翌日(10月31日)の新聞各紙は、CBSラジオドラマが引き起こした「パニック」について、センセーショナルに報道した。

たとえば、『ニューヨーク・タイムズ』紙は、翌日の朝刊で、「Radio Listeners in Panic,Taking War Drama as Fact (ラジオ聴取者がパニックに:戦争ドラマを事実と勘違いして)」と題して、1面で大きく伝えた。

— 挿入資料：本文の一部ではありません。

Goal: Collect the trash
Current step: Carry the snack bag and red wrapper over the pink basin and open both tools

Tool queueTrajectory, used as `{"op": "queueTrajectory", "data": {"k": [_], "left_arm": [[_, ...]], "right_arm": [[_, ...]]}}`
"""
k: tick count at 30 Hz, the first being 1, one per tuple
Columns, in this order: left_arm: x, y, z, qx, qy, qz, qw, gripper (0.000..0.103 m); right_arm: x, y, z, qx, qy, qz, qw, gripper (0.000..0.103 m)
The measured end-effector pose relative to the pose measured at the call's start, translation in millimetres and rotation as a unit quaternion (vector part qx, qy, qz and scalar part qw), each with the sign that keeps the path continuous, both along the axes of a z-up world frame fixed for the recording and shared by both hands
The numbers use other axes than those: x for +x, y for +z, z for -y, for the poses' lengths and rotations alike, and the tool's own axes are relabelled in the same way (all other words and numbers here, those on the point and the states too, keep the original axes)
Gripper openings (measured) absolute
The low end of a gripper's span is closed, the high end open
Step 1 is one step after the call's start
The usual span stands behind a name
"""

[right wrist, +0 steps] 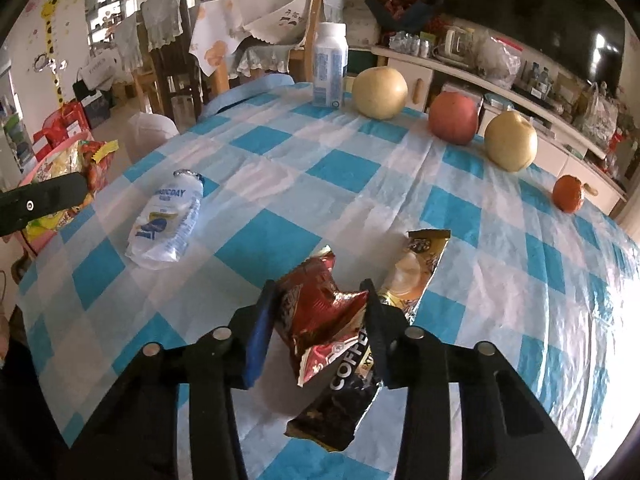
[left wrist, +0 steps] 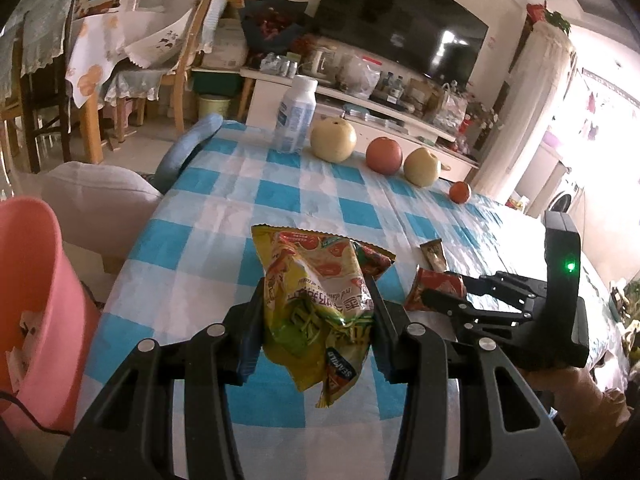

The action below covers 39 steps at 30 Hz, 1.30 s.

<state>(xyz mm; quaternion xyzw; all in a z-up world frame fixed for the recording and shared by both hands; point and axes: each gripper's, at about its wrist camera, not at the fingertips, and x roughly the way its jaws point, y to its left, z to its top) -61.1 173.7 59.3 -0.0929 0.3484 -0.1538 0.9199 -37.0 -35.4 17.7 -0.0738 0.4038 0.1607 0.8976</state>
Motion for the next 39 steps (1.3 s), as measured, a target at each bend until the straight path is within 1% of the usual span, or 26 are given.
{"op": "queueTrajectory", "data": {"k": [1, 5, 9, 15, 21, 26, 29, 32, 36, 39], "left_arm": [[0, 1, -2, -0.001, 0.001, 0.000, 1.0000, 0.047], [-2, 3, -9, -0.006, 0.011, 0.005, 0.9999, 0.047], [-4, 8, -18, -0.005, 0.024, 0.012, 0.9996, 0.047], [-12, 16, -32, -0.008, 0.042, 0.026, 0.9987, 0.047], [-20, 25, -50, -0.004, 0.070, 0.040, 0.9967, 0.047], [-27, 32, -72, -0.003, 0.104, 0.052, 0.9932, 0.047], [-30, 34, -91, -0.006, 0.136, 0.055, 0.9891, 0.047], [-33, 36, -111, -0.002, 0.177, 0.057, 0.9825, 0.047], [-37, 35, -139, 0.014, 0.239, 0.057, 0.9691, 0.047], [-39, 31, -162, 0.027, 0.289, 0.048, 0.9558, 0.047]], "right_arm": [[-1, 1, -1, 0.004, -0.001, 0.000, 1.000, 0.035], [-4, 2, -6, 0.000, -0.007, 0.004, 1.000, 0.032], [-8, 9, -13, 0.003, -0.013, 0.011, 1.000, 0.031], [-15, 28, -26, 0.012, -0.010, 0.030, 0.999, 0.031], [-24, 55, -56, 0.044, 0.014, 0.045, 0.998, 0.031], [-35, 81, -96, 0.085, 0.054, 0.053, 0.994, 0.031], [-39, 89, -119, 0.104, 0.075, 0.052, 0.990, 0.031], [-41, 95, -147, 0.120, 0.096, 0.051, 0.987, 0.031], [-39, 97, -186, 0.128, 0.122, 0.047, 0.983, 0.031], [-35, 97, -217, 0.133, 0.142, 0.042, 0.980, 0.030]]}}
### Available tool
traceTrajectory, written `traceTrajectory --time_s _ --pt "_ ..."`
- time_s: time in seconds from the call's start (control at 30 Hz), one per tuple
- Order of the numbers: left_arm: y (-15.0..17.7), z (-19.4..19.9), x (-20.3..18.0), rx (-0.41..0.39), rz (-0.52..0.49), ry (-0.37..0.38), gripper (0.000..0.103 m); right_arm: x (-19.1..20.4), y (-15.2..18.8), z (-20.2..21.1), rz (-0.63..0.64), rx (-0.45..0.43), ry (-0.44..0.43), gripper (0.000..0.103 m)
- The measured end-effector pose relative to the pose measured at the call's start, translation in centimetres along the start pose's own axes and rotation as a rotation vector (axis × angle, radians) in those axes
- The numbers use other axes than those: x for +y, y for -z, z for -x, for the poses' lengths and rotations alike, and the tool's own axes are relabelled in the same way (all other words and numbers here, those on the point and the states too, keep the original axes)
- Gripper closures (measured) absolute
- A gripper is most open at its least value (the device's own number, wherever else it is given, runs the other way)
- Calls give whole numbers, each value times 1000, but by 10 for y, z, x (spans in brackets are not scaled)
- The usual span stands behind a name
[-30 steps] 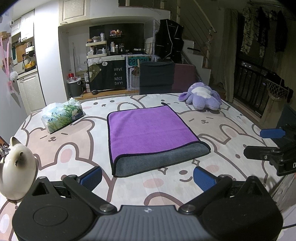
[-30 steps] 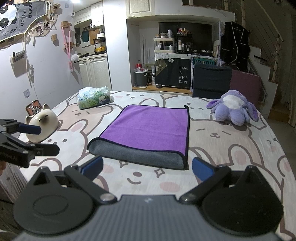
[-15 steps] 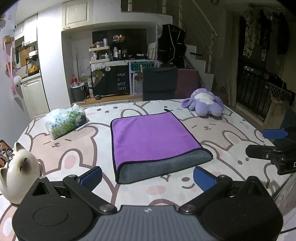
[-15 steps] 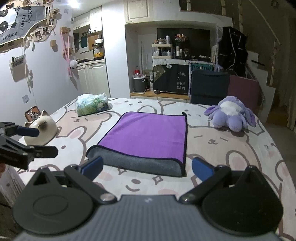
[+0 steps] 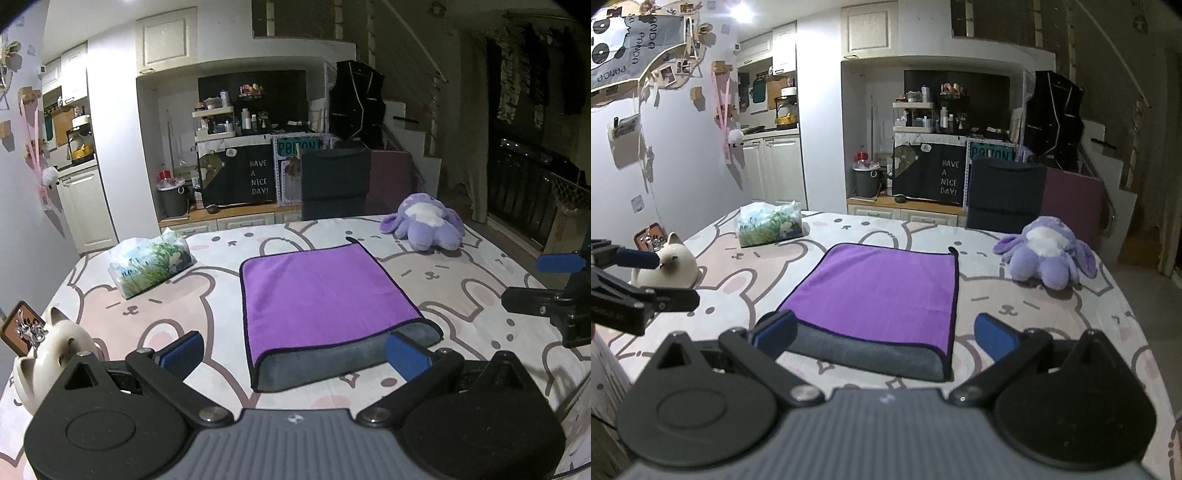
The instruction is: Fold towel
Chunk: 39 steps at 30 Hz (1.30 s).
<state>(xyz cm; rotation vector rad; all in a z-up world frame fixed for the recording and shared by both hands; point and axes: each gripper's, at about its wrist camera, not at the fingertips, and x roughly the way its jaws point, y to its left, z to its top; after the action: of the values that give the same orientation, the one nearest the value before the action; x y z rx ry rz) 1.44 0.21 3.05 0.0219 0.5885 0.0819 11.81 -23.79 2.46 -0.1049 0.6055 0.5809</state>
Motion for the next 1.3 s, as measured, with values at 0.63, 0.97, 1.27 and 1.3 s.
traceTrajectory --time_s 0.63,0.97,1.27,1.3 --pt "-26 -32 17 12 56 -43 0 -5 -15 -23 39 -4 16 0" --pt "-46 -57 25 -27 55 -68 0 -13 -22 -45 21 26 -19 0" --pt "-39 -97 28 47 50 -47 0 -20 -15 -70 -17 86 -48 0" --pt "-37 -102 28 60 55 -42 0 -22 -13 -72 -18 93 -58 0"
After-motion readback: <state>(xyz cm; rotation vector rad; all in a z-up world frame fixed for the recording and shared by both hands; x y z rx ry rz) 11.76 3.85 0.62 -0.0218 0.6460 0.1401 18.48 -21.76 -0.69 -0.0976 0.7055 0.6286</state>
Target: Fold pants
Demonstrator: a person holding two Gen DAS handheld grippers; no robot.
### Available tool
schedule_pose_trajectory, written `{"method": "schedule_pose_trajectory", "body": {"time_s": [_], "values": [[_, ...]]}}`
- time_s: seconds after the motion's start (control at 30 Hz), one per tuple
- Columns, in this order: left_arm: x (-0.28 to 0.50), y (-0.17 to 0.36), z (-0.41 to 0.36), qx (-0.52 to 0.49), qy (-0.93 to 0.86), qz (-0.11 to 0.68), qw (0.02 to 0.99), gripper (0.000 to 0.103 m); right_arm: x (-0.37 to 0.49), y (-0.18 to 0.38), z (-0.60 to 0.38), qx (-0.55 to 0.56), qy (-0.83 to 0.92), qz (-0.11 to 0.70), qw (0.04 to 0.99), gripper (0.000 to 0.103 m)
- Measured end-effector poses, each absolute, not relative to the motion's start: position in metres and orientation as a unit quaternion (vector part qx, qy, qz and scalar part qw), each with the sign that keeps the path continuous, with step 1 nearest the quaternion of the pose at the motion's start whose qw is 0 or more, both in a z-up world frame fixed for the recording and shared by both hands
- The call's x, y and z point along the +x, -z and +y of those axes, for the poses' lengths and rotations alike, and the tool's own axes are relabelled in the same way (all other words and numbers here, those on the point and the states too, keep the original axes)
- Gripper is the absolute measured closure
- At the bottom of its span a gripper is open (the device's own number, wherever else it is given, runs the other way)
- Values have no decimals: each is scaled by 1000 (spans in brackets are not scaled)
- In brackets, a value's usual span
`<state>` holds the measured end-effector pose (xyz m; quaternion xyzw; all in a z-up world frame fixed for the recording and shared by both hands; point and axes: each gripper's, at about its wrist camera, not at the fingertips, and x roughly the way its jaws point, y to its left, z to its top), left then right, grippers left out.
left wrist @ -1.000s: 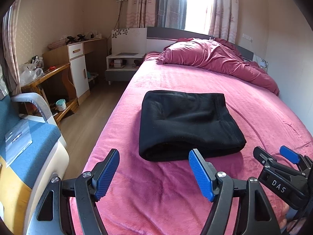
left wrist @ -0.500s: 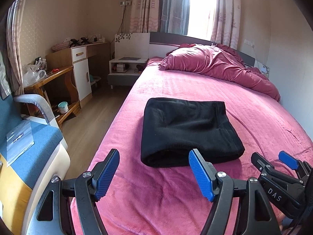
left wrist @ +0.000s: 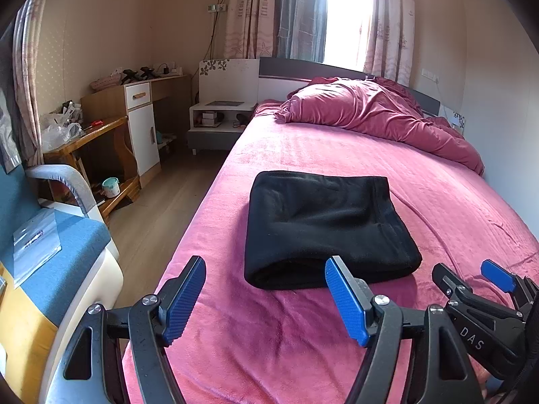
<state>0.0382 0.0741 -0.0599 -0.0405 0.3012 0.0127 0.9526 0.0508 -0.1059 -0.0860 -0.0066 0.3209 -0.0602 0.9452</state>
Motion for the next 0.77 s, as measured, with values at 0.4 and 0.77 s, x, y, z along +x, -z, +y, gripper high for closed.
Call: {"method": "schedule_pose_trajectory", "body": {"time_s": [0.4,0.77], "values": [[38,60,74,-40,-14,302,952,28,51,88,-108,-8,59,324,944,18],[42,65,76,-42,3,310,950,35,53,95,-116,-4,61,335,940,18]]}}
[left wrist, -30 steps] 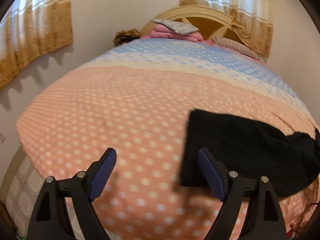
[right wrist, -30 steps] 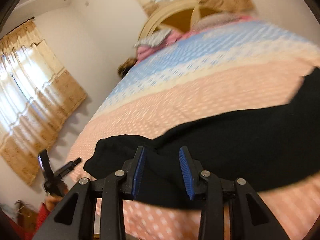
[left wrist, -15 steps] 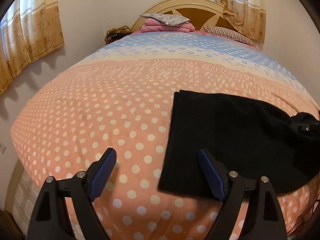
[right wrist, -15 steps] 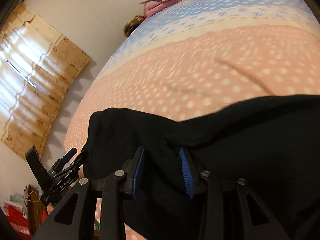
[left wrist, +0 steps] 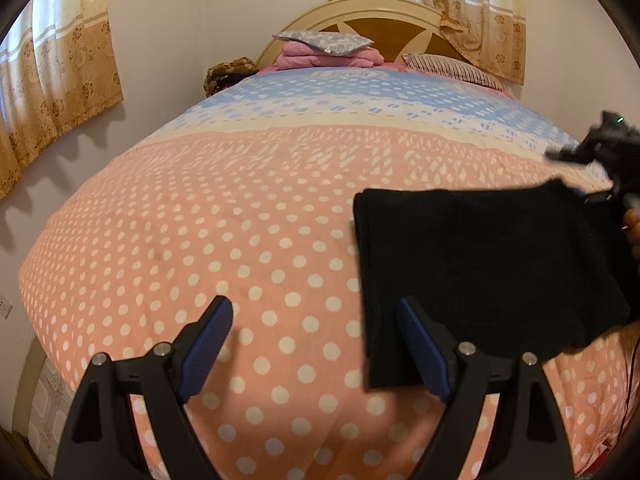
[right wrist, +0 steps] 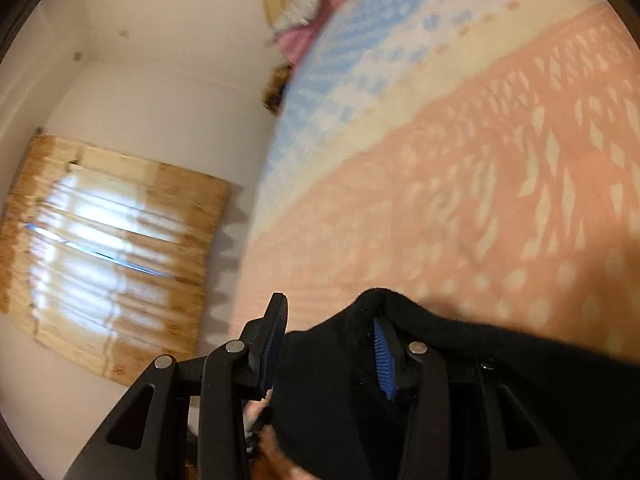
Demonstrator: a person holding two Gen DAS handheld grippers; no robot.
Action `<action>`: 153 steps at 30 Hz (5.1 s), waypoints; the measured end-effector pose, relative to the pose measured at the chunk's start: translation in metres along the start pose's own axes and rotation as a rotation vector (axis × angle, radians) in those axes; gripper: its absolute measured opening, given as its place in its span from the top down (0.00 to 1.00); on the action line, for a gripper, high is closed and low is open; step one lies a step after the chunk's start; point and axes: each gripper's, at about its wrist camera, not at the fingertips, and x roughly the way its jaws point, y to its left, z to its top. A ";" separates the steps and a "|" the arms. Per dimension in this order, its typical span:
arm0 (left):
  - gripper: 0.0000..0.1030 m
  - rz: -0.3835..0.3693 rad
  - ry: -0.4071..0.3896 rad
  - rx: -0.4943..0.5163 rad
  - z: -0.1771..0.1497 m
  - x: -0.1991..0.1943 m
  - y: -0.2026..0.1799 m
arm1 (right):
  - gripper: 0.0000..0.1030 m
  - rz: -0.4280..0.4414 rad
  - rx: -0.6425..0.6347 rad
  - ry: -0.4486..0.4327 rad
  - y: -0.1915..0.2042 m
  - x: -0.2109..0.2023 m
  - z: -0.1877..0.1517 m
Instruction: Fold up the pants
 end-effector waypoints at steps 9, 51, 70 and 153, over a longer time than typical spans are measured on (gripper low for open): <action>0.15 0.073 -0.039 0.019 0.006 -0.018 0.028 | 0.61 -0.188 -0.094 0.034 0.013 -0.015 -0.001; 0.15 0.075 -0.024 -0.182 -0.007 -0.034 0.087 | 0.98 -0.214 -0.922 0.309 0.146 0.103 -0.217; 0.15 0.053 -0.007 -0.192 -0.009 -0.032 0.089 | 0.39 -0.319 -1.084 0.219 0.155 0.099 -0.220; 0.05 0.020 -0.026 0.140 0.028 0.011 -0.071 | 0.46 -0.625 -0.397 -0.386 0.061 -0.103 -0.037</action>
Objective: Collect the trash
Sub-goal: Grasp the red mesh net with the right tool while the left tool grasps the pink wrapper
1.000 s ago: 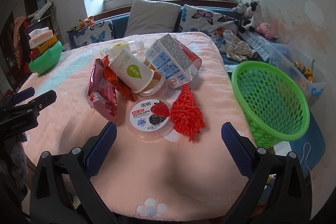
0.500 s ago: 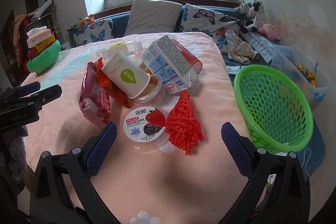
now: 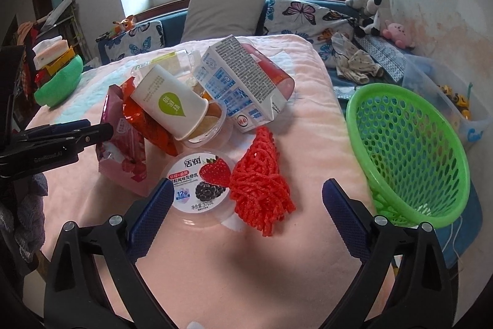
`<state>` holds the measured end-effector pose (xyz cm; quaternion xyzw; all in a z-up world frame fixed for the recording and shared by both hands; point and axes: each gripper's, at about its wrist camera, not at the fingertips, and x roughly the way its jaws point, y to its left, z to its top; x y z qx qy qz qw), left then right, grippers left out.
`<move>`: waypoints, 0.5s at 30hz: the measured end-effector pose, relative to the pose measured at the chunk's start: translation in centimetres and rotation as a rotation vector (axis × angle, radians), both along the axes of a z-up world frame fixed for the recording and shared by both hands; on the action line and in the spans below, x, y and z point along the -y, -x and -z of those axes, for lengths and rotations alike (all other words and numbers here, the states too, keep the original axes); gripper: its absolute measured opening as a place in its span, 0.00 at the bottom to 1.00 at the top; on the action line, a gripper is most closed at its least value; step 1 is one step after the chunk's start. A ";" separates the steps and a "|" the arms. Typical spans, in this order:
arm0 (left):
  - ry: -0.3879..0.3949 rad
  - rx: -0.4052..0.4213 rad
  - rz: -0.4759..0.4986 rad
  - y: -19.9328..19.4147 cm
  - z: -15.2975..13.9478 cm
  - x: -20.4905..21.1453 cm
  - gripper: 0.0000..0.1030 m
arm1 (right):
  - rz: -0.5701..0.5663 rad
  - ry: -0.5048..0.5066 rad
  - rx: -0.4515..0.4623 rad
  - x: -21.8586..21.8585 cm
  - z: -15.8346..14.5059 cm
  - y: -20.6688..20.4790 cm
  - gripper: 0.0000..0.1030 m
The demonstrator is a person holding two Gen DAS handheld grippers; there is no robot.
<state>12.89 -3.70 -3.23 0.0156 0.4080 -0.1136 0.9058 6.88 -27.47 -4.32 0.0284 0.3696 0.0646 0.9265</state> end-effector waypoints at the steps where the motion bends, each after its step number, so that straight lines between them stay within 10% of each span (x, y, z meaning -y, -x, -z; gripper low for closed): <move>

昨夜午後8時15分から9時30分の間に、H.G.WellesのSF小説『宇宙戦争』のドラマ化が放送されたとき、何千人ものラジオ聴取者がマス・ヒステリー状態に陥った。何千人もの人々が、侵略した火星人との宇宙間戦争に巻き込まれ、彼らのまき散らす致死性ガスでニュージャージー州とニューヨークを破壊しつくしていると信じた。  家庭を混乱に陥れ、宗教礼拝を妨げ、交通渋滞を引き起こし、通信障害を招いたこの番組は、オーソン・ウェルズによって制作されたものである。今回の放送によって、少なくとも数十名の成人がショックとヒステリー症状で治療を受けることになった。   ニューアークでは、20以上の家族がウェットハンカチとタオルを顔にかけて家を飛び出し、毒ガス攻撃を受けたと思い込んだ地域から逃亡をはかった。家事道具を持ちだした者もいた。ニューヨーク中で多くの家族が家を後にし、近くの公園に避難した者もいた。数千人が警察や新聞社やラジオ局に電話をかけ、アメリカの他の都市やカナダでも、ガス攻撃への対策にアドバイスを求める人々が相次いだ。